At trial, the prosecution played several telephone calls between defendant and other individuals made and recorded while defendant was in jail and during which defendant admitted to driving the car. These statement were admissible under MRE 801(d)(2) as party admissions. In one telephone call, defendant told her sister, Jacqueline Pacheco, “Like I swear I’m never going to drink and drive again because I f*****g had a couple shots.” Defendant also said, “I think I just got drunk and drove down the side— like the wrong road.” Defendant told Pacheco that she was alone when the accident occurred.

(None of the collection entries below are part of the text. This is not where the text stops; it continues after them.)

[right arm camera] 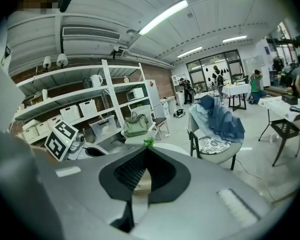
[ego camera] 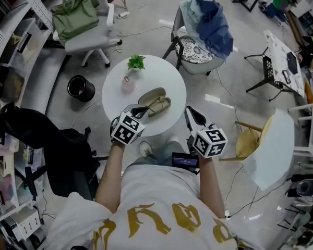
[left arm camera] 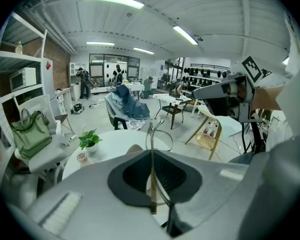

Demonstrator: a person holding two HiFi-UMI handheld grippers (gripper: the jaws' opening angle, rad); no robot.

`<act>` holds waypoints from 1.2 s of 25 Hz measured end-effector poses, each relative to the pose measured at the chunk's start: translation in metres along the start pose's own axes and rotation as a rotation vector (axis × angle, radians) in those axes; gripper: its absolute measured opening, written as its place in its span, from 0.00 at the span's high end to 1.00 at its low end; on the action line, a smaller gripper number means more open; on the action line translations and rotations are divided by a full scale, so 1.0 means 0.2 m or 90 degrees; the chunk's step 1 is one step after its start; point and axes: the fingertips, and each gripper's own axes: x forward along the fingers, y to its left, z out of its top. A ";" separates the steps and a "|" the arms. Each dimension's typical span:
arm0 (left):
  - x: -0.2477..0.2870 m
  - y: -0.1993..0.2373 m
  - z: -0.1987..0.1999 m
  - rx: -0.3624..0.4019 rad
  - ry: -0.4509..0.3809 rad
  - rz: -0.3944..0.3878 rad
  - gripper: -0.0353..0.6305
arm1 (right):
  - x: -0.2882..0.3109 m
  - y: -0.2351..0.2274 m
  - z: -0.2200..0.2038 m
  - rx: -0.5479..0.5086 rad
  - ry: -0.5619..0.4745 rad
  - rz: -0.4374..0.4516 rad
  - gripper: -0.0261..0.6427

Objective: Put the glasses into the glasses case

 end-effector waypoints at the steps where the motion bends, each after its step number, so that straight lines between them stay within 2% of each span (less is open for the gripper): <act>1: 0.01 0.00 0.01 0.004 0.000 -0.001 0.92 | 0.00 0.00 0.00 0.001 0.000 -0.002 0.92; 5: 0.04 0.01 0.00 0.013 0.006 -0.001 0.92 | 0.05 -0.02 0.00 0.006 0.001 0.005 0.92; 10: 0.06 0.06 -0.01 0.006 0.013 0.022 0.92 | 0.17 -0.03 0.01 0.002 0.011 0.037 0.92; 16: 0.11 0.14 -0.03 -0.004 0.032 0.028 0.92 | 0.29 -0.05 0.05 -0.005 0.020 0.056 0.92; 20: 0.18 0.15 -0.07 0.002 0.055 0.018 0.92 | 0.33 -0.12 -0.01 -0.017 0.051 0.045 0.92; 26: 0.31 0.18 -0.15 0.007 0.100 0.008 0.92 | 0.39 -0.25 -0.05 0.008 0.074 0.027 0.92; 30: 0.43 0.19 -0.18 0.028 0.125 0.000 0.92 | 0.42 -0.34 -0.08 0.022 0.089 0.015 0.92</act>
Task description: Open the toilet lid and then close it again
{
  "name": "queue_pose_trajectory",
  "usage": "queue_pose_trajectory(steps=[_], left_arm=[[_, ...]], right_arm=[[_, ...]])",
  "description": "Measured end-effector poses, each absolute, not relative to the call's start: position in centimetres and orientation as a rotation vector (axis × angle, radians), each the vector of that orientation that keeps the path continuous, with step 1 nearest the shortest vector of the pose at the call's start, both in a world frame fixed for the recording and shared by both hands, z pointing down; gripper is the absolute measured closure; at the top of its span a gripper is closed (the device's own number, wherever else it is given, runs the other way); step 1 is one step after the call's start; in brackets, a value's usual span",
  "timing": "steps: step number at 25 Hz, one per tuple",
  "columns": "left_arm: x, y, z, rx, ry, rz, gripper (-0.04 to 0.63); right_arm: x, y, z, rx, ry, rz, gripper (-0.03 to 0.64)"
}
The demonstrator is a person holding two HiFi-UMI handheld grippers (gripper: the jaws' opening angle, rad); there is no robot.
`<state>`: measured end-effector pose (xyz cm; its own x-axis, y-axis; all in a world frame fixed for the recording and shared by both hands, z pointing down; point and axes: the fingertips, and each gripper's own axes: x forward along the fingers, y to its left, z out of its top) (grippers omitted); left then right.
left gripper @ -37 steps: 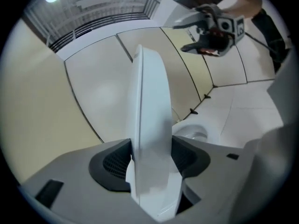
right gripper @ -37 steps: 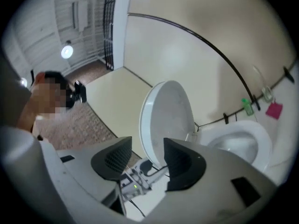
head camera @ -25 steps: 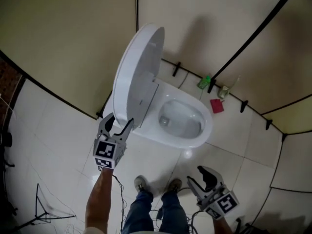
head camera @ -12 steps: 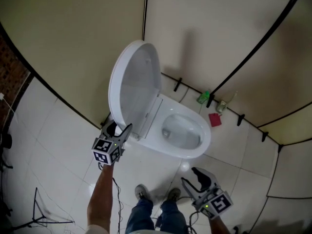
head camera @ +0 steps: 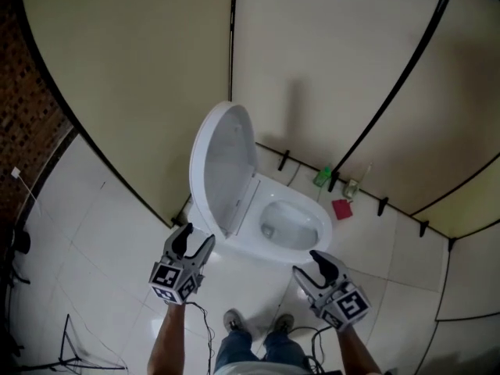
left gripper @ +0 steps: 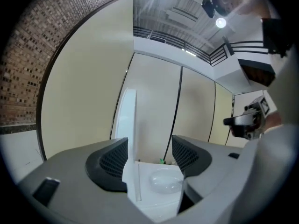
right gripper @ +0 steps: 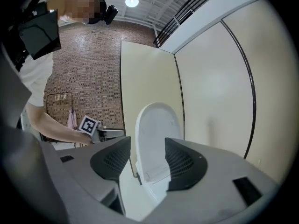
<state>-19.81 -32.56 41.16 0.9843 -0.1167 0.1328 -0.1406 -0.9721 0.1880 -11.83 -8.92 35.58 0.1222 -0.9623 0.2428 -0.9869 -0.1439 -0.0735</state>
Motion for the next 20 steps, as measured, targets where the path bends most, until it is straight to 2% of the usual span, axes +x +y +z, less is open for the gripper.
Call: queue_pose_trajectory(steps=[10, 20], left_arm=[[-24.3, -18.1, 27.4, 2.938, 0.067, -0.033, 0.307], [-23.7, -14.1, 25.4, 3.008, 0.062, -0.049, 0.307]], right_arm=[[-12.8, -5.5, 33.2, 2.072, -1.982, 0.129, 0.390], [-14.1, -2.3, 33.9, 2.078, -2.009, 0.160, 0.390]])
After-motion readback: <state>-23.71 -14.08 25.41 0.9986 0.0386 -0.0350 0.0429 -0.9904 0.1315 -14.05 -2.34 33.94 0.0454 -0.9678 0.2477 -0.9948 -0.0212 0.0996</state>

During a telephone call with her husband, Kade Johnson, defendant said, “I left [my daughter] with [Pacheco] because I ran to the bank to cash [Pacheco’s] paycheck and then f*****g on my way back, I fell asleep so I ran off the side of the road.” And during a telephone call with Knuckles defendant stated, “I’ve never met you, but you just so happen[ed] to be at the [truck stop] when I crashed that car; well, when that car got crashed.”

In addition, Stone testified that when she and defendant spoke at IHOP on the night of the accident, defendant told her she had driven into a fence and needed help getting the vehicle unstuck. Specifically, defendant told Stone she “was turning and [she] didn’t make the turn.” Trooper Drewyor also found defendant’s purse on the driver seat of the crashed vehicle.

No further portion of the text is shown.